▸ **AIM OF THE TASK**:
Search the listing below for the string "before" and show each line that contains it.

▸ **DATA SEGMENT**:
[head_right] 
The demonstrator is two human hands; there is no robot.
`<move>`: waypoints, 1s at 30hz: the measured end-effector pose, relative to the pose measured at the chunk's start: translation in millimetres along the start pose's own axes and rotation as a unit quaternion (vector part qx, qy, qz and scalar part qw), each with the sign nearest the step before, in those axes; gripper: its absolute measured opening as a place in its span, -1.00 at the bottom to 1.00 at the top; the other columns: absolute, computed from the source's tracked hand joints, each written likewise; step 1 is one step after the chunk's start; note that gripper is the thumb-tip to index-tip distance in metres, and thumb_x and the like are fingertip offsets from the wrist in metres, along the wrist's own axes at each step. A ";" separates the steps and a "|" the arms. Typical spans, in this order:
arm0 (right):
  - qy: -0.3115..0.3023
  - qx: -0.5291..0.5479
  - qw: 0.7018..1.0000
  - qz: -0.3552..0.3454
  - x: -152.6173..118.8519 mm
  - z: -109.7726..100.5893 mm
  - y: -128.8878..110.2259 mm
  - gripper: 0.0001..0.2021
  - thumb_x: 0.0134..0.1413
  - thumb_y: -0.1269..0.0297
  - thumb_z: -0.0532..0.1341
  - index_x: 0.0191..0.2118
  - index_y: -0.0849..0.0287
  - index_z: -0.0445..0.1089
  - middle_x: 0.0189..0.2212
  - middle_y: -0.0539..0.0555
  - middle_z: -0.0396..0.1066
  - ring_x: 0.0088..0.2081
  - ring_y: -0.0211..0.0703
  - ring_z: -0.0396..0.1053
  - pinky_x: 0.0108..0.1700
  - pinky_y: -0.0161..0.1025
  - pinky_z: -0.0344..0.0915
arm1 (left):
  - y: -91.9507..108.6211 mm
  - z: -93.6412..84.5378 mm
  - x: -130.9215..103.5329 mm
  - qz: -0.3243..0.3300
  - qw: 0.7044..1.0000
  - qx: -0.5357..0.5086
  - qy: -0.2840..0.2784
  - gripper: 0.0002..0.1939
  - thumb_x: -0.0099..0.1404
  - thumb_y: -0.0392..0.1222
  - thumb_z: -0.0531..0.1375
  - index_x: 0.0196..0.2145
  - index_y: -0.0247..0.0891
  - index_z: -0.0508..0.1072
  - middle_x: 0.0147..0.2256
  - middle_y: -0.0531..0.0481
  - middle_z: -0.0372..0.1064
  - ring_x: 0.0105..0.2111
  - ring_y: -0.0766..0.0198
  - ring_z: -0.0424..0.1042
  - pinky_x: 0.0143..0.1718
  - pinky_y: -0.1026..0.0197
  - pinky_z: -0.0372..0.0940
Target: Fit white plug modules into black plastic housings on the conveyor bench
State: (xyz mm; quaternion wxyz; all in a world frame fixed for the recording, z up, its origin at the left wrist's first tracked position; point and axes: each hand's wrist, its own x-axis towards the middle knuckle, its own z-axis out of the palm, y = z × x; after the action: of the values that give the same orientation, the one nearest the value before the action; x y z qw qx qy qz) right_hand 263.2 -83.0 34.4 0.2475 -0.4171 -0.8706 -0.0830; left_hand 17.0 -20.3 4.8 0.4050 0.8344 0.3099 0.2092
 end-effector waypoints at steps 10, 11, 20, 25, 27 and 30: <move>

▸ **TASK ANSWER**:
`<move>`: waypoints, 1s at 30hz: the measured end-effector pose, relative to the pose measured at the chunk's start: translation in millimetres along the start pose's own axes and rotation as a unit quaternion (vector part qx, qy, qz and scalar part qw), each with the sign nearest the step before, in those axes; gripper: its absolute measured opening as a place in its span, -1.00 at the bottom to 1.00 at the top; the other columns: absolute, computed from the source's tracked hand joints, each written likewise; step 1 is one step after the chunk's start; note that gripper is the thumb-tip to index-tip distance in metres, and thumb_x and the like are fingertip offsets from the wrist in metres, along the wrist's own axes at each step. A ";" separates the steps and a "|" the arms. Typical spans, in this order:
State: (xyz mm; quaternion wxyz; all in a world frame fixed for the recording, z up, its origin at the left wrist's first tracked position; point and axes: each hand's wrist, its own x-axis towards the middle knuckle, its own z-axis out of the palm, y = z × x; after the action: of the values that give the same orientation, the one nearest the value before the action; x y z qw qx qy qz) right_hand 263.2 -83.0 34.4 0.2475 -0.4171 -0.8706 -0.0830; left_hand 17.0 -20.3 4.8 0.4050 0.8344 0.3099 0.2092

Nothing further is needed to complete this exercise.